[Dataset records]
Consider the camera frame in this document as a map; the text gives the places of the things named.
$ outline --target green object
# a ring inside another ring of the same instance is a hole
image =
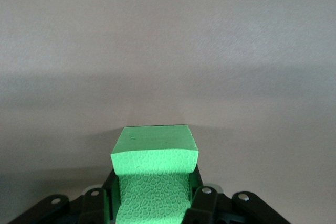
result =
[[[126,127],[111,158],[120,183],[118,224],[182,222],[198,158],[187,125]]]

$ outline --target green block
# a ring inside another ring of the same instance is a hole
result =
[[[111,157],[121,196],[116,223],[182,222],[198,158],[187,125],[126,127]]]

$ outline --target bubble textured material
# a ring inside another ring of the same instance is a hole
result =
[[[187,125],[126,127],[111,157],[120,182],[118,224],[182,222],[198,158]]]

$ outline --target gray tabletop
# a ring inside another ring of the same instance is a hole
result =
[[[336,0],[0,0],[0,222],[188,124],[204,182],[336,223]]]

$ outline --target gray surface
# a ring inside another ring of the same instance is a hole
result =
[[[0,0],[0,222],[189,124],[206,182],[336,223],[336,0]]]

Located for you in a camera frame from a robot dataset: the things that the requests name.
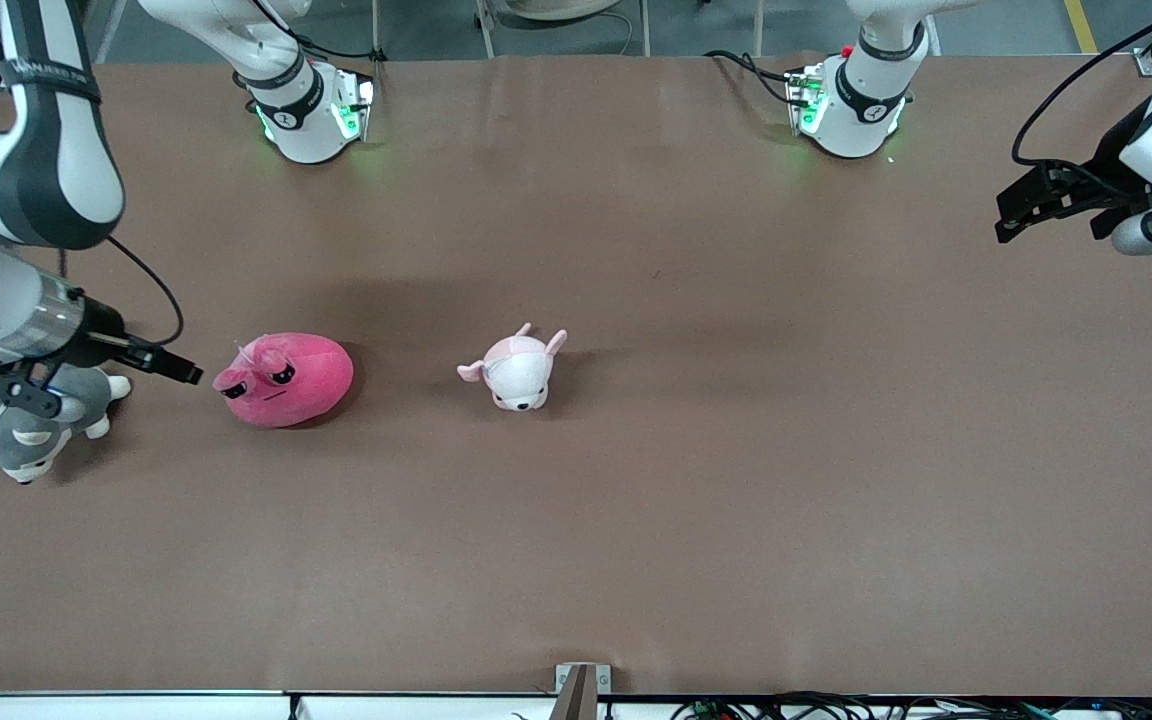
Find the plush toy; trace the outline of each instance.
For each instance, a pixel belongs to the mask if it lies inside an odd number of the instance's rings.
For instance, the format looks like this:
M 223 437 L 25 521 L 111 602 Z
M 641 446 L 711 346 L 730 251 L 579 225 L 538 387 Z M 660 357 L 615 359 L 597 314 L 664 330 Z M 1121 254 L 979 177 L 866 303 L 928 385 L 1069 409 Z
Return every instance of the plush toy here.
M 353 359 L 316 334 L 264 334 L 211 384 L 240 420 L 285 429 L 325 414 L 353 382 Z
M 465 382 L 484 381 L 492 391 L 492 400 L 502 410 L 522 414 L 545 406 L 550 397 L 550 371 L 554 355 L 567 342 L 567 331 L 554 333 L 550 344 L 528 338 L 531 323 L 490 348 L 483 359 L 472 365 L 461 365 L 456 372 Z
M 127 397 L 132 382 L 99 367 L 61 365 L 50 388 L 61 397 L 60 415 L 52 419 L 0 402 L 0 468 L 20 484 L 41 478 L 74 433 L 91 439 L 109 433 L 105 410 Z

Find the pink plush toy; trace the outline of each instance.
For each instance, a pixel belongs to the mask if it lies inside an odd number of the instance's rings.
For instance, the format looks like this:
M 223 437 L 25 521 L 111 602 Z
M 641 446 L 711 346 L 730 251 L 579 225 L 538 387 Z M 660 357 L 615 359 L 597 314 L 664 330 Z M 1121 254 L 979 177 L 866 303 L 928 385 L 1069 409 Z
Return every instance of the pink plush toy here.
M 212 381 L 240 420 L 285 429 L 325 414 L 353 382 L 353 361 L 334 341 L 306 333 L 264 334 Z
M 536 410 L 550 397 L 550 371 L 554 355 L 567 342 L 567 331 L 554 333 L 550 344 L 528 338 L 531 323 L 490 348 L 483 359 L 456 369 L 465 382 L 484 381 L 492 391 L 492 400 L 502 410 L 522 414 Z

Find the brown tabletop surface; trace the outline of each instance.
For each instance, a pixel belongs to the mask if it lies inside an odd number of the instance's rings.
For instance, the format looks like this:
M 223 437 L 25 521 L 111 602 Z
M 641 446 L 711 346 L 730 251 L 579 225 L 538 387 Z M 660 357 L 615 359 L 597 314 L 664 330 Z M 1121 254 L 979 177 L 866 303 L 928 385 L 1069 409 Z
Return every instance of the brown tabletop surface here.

• **Your task**
Look through the records for the word "surface". Every line that has it should be copied.

• **Response to the exercise**
$ outline --target gray surface
Find the brown tabletop surface; trace the outline of each instance.
Return every instance of the brown tabletop surface here.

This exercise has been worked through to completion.